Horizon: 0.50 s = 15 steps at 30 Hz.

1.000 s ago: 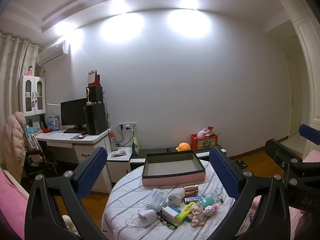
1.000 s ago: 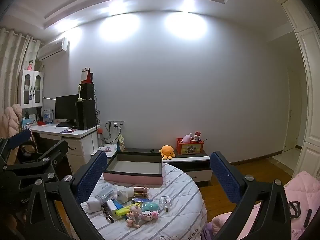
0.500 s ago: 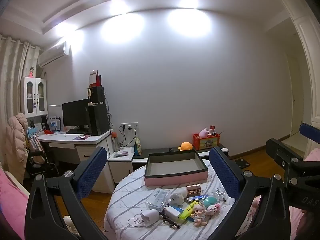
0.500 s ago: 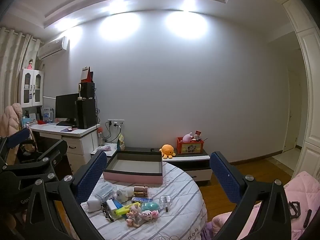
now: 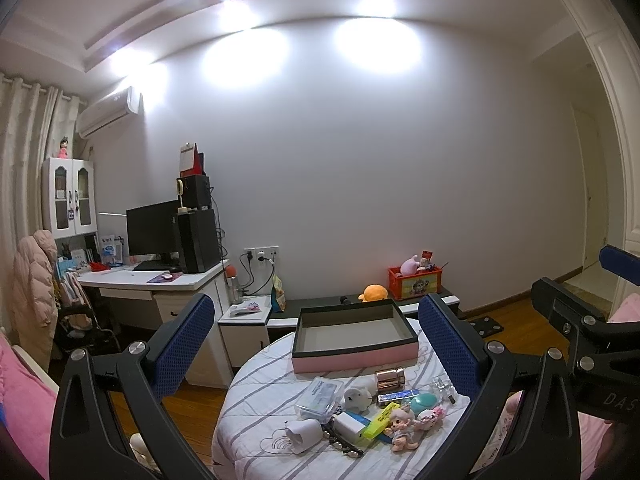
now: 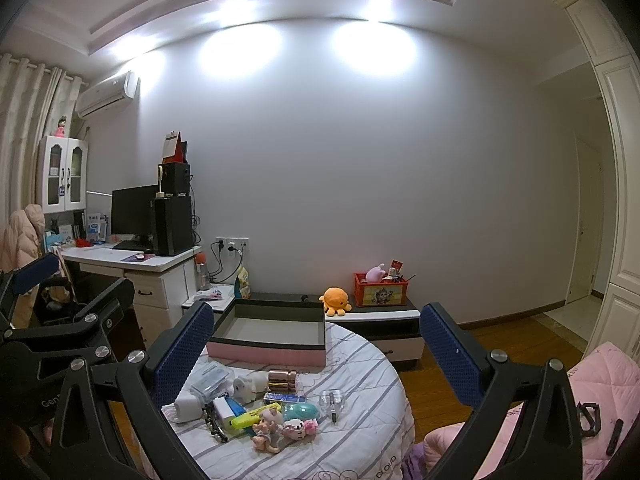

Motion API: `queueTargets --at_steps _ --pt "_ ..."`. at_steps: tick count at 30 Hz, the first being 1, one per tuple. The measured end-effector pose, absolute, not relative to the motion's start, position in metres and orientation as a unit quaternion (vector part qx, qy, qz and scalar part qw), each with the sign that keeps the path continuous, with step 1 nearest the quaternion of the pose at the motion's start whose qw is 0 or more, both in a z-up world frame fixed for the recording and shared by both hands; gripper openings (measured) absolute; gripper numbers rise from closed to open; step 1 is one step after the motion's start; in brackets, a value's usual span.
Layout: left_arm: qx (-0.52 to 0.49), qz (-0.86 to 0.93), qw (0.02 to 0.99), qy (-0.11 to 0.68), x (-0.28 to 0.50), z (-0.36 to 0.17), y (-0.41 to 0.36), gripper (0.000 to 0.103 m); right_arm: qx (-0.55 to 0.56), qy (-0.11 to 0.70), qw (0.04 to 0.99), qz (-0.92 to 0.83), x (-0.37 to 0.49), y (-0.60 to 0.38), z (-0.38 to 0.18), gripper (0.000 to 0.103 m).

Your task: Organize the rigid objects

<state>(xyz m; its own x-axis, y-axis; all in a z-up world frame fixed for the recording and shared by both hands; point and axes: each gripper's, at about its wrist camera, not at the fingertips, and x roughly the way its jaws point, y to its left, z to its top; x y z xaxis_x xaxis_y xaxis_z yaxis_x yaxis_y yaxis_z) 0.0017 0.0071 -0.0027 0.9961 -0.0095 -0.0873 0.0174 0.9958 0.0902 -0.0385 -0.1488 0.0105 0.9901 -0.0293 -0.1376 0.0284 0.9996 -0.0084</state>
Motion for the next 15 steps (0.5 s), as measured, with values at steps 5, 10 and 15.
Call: queueTargets --at_steps 5,10,15 --pt "0.046 -0.006 0.998 0.044 0.0029 -0.0022 0.0055 0.103 -0.004 0.07 0.997 -0.014 -0.0383 -0.1493 0.0096 0.103" --pt "0.047 -0.005 0.998 0.044 0.0031 -0.0025 0.0048 0.103 -0.005 0.071 0.997 -0.014 -0.0383 -0.1486 0.008 0.103" --pt "0.048 -0.006 0.998 0.044 0.0032 -0.0019 0.0047 0.103 -0.005 0.07 0.997 -0.014 -0.0385 -0.1485 0.0079 0.103"
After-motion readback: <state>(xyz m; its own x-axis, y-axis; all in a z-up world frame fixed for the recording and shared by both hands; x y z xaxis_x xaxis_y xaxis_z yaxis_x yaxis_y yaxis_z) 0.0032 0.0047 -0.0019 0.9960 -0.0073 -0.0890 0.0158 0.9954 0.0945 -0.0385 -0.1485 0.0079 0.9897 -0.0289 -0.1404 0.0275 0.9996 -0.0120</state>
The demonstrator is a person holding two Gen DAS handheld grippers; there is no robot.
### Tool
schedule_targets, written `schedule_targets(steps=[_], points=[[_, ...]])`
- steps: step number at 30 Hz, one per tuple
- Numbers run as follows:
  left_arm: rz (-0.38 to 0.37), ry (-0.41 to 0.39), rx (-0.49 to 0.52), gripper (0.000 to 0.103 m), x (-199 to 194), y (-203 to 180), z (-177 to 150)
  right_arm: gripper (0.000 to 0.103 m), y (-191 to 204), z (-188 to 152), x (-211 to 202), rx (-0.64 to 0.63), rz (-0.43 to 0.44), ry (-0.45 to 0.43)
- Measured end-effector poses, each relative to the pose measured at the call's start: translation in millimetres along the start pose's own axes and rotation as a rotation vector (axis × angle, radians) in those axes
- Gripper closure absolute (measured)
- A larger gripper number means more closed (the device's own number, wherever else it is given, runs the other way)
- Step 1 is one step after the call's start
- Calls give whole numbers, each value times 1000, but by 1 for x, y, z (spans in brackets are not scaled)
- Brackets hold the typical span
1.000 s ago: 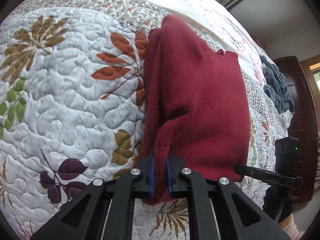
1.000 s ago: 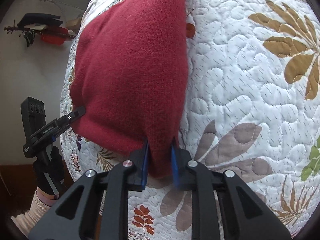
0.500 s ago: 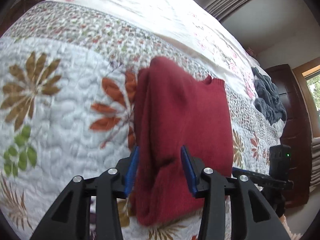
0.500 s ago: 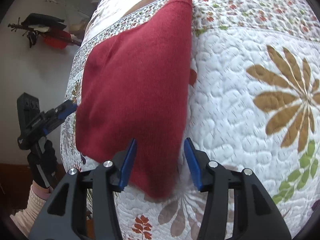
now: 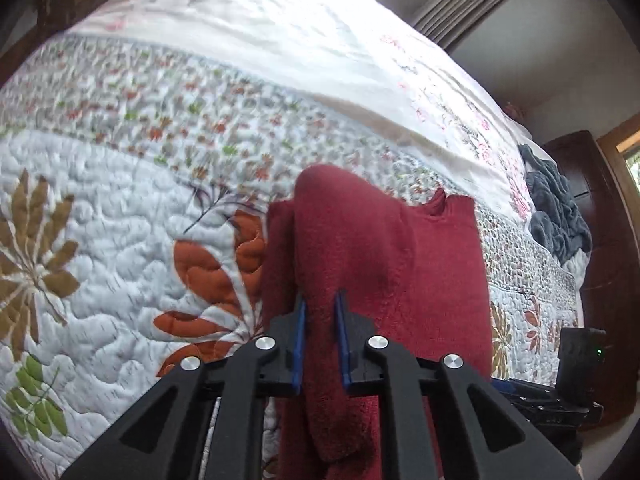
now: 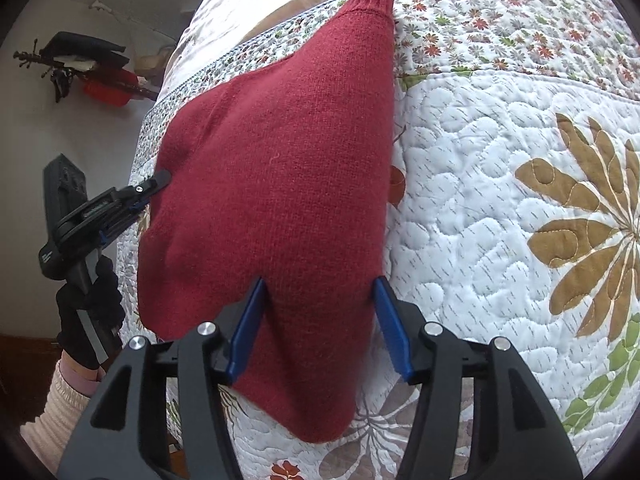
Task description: Fold small clothes
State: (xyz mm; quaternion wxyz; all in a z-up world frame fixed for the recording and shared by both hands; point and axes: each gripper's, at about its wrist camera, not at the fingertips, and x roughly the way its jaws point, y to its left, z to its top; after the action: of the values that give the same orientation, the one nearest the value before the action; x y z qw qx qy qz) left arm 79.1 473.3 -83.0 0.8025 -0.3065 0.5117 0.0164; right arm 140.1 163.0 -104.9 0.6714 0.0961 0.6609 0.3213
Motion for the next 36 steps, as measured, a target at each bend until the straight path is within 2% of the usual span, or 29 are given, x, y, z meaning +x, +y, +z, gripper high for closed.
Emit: schedule_targets(steps=[3, 8, 11, 14, 16, 20, 23, 28, 33, 36], points=[[-5, 18, -5, 89, 9, 6, -3, 47, 0, 1, 5, 4, 0, 6], [-4, 4, 34, 84, -12, -4, -4, 44, -3, 3, 4, 21, 16, 15], [18, -20, 78, 83, -35, -12, -18, 44, -4, -1, -3, 29, 25, 10], [37, -25, 139, 75, -52, -26, -42, 44, -6, -12, -8, 37, 26, 14], [46, -16, 166, 73, -57, -31, -59, 44, -6, -22, -11, 39, 32, 19], [49, 51, 161, 73, -42, -29, -84, 44, -4, -36, -8, 25, 18, 42], [58, 81, 142, 72, -25, -23, -92, 45, -4, -46, 1, 4, -27, 65], [38, 88, 105, 69, -16, -12, -93, 45, -11, -49, 13, 21, -28, 77], [27, 97, 105, 69, -27, -15, -87, 44, -10, -47, 5, 18, -17, 70], [3, 48, 106, 61, -44, -18, -74, 43, -9, -40, -8, 18, 8, 39]])
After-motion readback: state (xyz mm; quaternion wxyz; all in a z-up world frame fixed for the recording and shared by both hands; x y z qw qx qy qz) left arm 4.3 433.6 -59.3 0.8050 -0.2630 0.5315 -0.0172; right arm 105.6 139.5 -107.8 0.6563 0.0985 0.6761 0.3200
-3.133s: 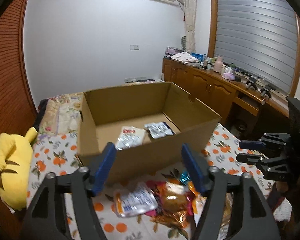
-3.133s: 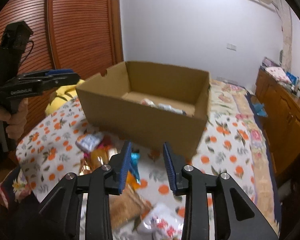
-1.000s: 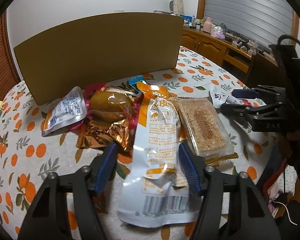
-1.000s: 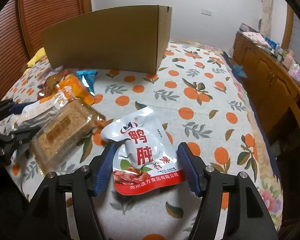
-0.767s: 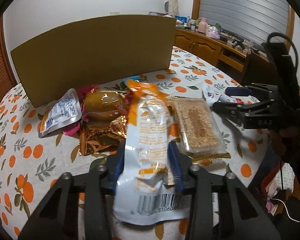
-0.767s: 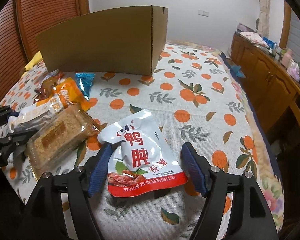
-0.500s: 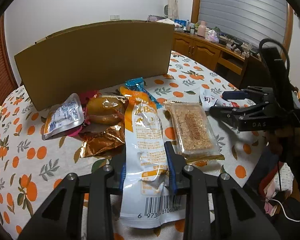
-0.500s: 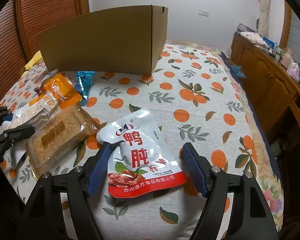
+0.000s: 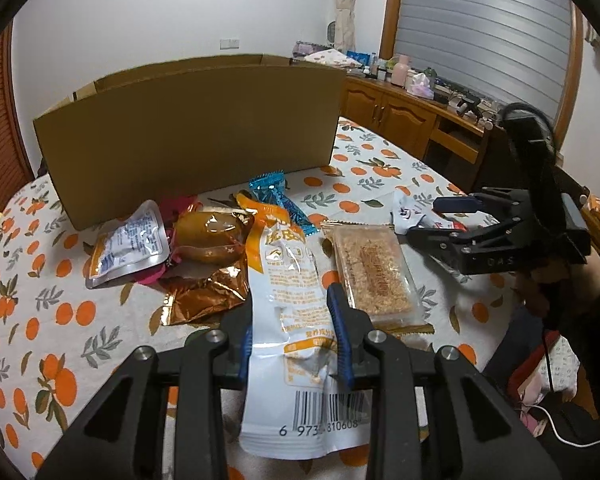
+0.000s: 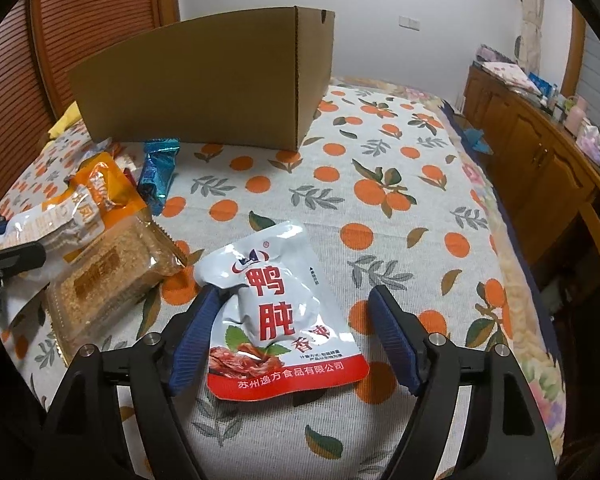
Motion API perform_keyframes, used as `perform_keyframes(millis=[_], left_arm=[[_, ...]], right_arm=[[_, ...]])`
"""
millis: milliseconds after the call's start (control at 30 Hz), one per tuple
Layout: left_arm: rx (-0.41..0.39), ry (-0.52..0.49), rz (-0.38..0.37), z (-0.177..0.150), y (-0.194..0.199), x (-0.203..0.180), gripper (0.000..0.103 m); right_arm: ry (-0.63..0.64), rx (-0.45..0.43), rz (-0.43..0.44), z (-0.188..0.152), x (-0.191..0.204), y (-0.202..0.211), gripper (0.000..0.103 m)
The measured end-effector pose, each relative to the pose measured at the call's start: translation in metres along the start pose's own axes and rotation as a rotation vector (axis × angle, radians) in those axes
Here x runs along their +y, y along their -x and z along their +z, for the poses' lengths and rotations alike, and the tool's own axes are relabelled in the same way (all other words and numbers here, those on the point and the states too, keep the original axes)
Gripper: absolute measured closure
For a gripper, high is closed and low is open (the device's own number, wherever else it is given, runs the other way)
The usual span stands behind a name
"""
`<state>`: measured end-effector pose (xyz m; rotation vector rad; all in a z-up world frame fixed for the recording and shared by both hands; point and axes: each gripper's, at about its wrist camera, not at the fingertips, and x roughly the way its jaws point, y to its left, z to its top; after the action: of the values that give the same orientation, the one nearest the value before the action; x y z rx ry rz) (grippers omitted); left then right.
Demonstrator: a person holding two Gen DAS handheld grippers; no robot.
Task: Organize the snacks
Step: 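Lift both held snacks and carry them over the cardboard box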
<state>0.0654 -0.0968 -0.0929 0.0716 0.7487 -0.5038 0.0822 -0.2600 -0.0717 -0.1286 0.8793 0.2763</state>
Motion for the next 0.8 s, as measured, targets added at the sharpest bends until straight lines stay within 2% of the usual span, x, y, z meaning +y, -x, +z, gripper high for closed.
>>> perform_keyframes(millis=[167, 267, 367, 800], left_arm=[[0.049, 0.017, -0.001, -0.003, -0.016, 0.001, 0.070], [0.064, 0.023, -0.004, -0.004, -0.022, 0.004, 0.067], [0.059, 0.024, -0.018, -0.004, -0.021, 0.004, 0.072], [-0.007, 0.006, -0.009, 0.002, 0.003, 0.002, 0.073]], right_arm=[[0.037, 0.017, 0.036, 0.001, 0.004, 0.002, 0.038], [0.052, 0.025, 0.049, 0.000, 0.006, 0.003, 0.040], [0.064, 0.026, 0.063, -0.002, 0.009, 0.004, 0.041], [0.031, -0.009, 0.086, -0.005, 0.010, 0.012, 0.044]])
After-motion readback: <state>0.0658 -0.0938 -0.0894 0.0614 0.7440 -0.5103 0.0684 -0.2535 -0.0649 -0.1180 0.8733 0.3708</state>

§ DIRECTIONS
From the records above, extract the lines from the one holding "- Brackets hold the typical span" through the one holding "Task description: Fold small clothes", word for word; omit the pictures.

§ OUTPUT FOR THIS TASK
- Brackets hold the typical span
1.000 s ago: 
1.000 s ago: 
0.500 s ago: 
0.500 s ago: 
now: 
now: 
Task description: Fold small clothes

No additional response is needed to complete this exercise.